L’IA affectera le droit, le service client, la médecine, les logiciels et l’industrie manufacturière sur environ une décennie, a prédit Gates. Les postes de niveau débutant et intermédiaire sont confrontés au plus grand danger immédiat, tandis que les robots finiront par menacer la construction, l’hôtellerie et d’autres emplois physiques.
Gates a proposé de créer une catégorie appelée « humain réservé » pour le travail que la société décide de continuer à effectuer par des personnes, même lorsque les machines deviennent capables de le faire.
Les exemples pourraient inclure la délivrance d’un diagnostic médical en phase terminale, l’éducation et les soins de santé mentale, même si Gates a reconnu que les gouvernements seraient confrontés à des décisions difficiles quant aux emplois à protéger.
Gates a également proposé de taxer les jetons et les robots IA. Les employeurs paient des charges sociales lorsqu’ils embauchent des travailleurs, mais peuvent souvent déduire les robots comme dépenses professionnelles, ce qui incite à remplacer la main-d’œuvre, a-t-il déclaré. Une taxe pourrait ralentir ce processus et générer des revenus pour recycler les travailleurs déplacés et renforcer le filet de sécurité sociale.
Gates a également déclaré que l’IA pourrait faciliter la fraude, les cyberattaques, le bioterrorisme, la surveillance et la désinformation.
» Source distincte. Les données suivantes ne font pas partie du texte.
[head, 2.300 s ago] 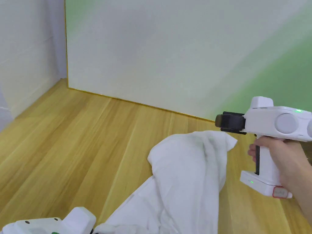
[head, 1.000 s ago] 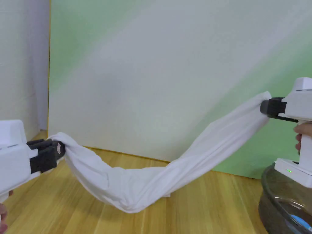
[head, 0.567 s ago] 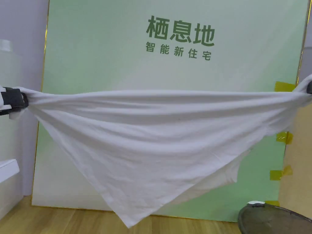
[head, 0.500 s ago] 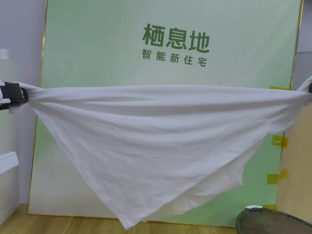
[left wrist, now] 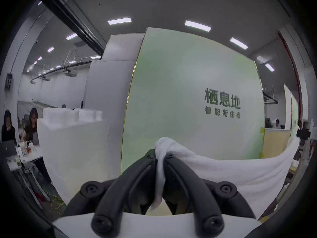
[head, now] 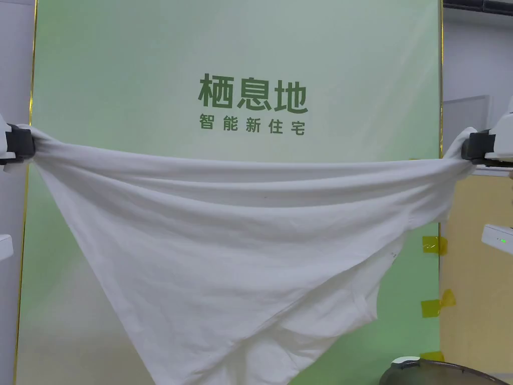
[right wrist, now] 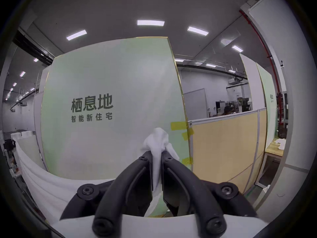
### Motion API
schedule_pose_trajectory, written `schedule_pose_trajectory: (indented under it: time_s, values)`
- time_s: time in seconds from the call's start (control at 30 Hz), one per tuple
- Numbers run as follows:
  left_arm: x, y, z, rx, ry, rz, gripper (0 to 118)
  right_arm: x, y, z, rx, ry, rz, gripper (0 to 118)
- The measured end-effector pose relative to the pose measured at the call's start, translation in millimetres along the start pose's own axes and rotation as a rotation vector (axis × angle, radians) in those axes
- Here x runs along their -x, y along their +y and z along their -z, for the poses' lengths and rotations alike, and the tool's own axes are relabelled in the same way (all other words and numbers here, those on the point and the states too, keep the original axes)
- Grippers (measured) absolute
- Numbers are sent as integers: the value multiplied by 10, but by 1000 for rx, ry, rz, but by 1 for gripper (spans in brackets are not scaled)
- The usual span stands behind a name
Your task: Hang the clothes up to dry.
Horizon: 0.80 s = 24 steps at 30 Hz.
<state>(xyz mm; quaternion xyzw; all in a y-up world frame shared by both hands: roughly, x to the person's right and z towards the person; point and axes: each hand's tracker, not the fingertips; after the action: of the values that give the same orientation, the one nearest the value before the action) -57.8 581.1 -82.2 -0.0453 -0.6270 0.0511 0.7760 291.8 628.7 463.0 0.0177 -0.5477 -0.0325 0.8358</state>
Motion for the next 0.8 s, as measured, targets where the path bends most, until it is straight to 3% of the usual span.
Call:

Il s’est dit particulièrement préoccupé par le fait que les enfants nouent des relations avec des compagnons IA et s’appuient sur la technologie d’une manière qui affaiblit leurs capacités de pensée critique.
Malgré ces dangers, Gates a déclaré que l’IA pourrait accélérer la recherche médicale, améliorer les diagnostics, élargir les opportunités d’éducation et aider à résoudre les problèmes liés à l’agriculture, à l’énergie et au changement climatique.
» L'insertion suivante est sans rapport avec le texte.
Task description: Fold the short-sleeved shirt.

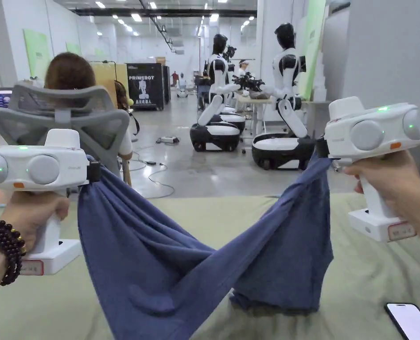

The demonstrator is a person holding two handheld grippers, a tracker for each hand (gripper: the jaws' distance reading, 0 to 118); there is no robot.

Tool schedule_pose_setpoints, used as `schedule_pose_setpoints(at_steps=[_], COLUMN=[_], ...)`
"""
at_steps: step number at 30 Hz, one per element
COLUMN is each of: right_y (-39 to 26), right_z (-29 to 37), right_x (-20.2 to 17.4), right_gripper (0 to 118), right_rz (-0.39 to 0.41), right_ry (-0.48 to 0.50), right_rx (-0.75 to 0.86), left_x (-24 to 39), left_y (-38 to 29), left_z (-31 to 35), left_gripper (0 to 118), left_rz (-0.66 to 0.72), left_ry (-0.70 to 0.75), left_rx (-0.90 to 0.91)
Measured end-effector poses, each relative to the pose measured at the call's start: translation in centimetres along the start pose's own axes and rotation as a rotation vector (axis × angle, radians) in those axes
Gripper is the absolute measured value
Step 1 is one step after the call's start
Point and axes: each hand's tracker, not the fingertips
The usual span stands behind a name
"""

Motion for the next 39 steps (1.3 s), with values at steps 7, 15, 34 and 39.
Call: schedule_pose_setpoints(at_steps=[7,15,34,39], right_y=[8.8,10.1,-2.9,-6.2], right_z=[-0.6,-2.9,-3.0,4.1], right_x=[5.3,6.7,1.3,2.1], right_gripper=[2,2,2,2], right_rz=[-0.087,-0.103,-0.052,-0.036], right_ry=[-0.170,-0.186,-0.004,0.015], right_rx=[0.068,0.064,0.019,0.042], left_x=[-2.0,-1.7,-0.7,-1.1], left_y=[7.9,11.0,-3.3,-5.6], left_z=[0.3,-0.6,-1.0,5.5], left_gripper=[3,3,3,3], left_rz=[0.019,0.034,-0.008,-0.052], left_ry=[0.168,0.203,0.072,0.043], left_rx=[0.092,0.149,-0.010,-0.004])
Il a appelé à de nouvelles institutions nationales et internationales pour gérer les effets de l’IA, affirmant que la coopération entre les États-Unis et la Chine sera nécessaire.
« Cette technologie sans précédent exige une réponse mondiale sans précédent », a écrit Gates.
Le représentant américain Greg Casar (Démocrate du Texas) a soutenu l’idée de taxer l’IA.
« Même les milliardaires de la technologie comme Bill Gates disent que nous avons besoin d’une taxe sur les jetons d’IA pour prévenir le chômage de masse », a posté Casar sur X mercredi. « J’ai présenté le premier et le seul projet de loi au Congrès dans ce sens. » Adam Michel, du Cato Institute, a repoussé en juin certaines des idées de Gates, notamment la taxation des robots qui remplacent les emplois effectués par les humains.
« La recherche empirique révèle systématiquement que l’investissement dans les nouvelles technologies est complémentaire, augmentant principalement le travail, et non le remplaçant », a écrit Michel dans un article.
« Pour que les travailleurs réussissent dans une économie basée sur l’IA, ils auront besoin d’investir davantage dans des outils plus récents et plus performants, et non pas moins. Taxer le capital derrière ces outils ralentirait le processus même qui peut augmenter les salaires et élargir les opportunités. »
Pedro Domingos, professeur émérite d’informatique et d’ingénierie à l’Université de Washington, a comparé Gates à Dario Amodei dans un article sur X mercredi.
[…] La suite de l’article est à lire sur ZeroHedge via le lien ci-dessous.
Traduit automatiquement de l’anglais. Le texte original fait foi.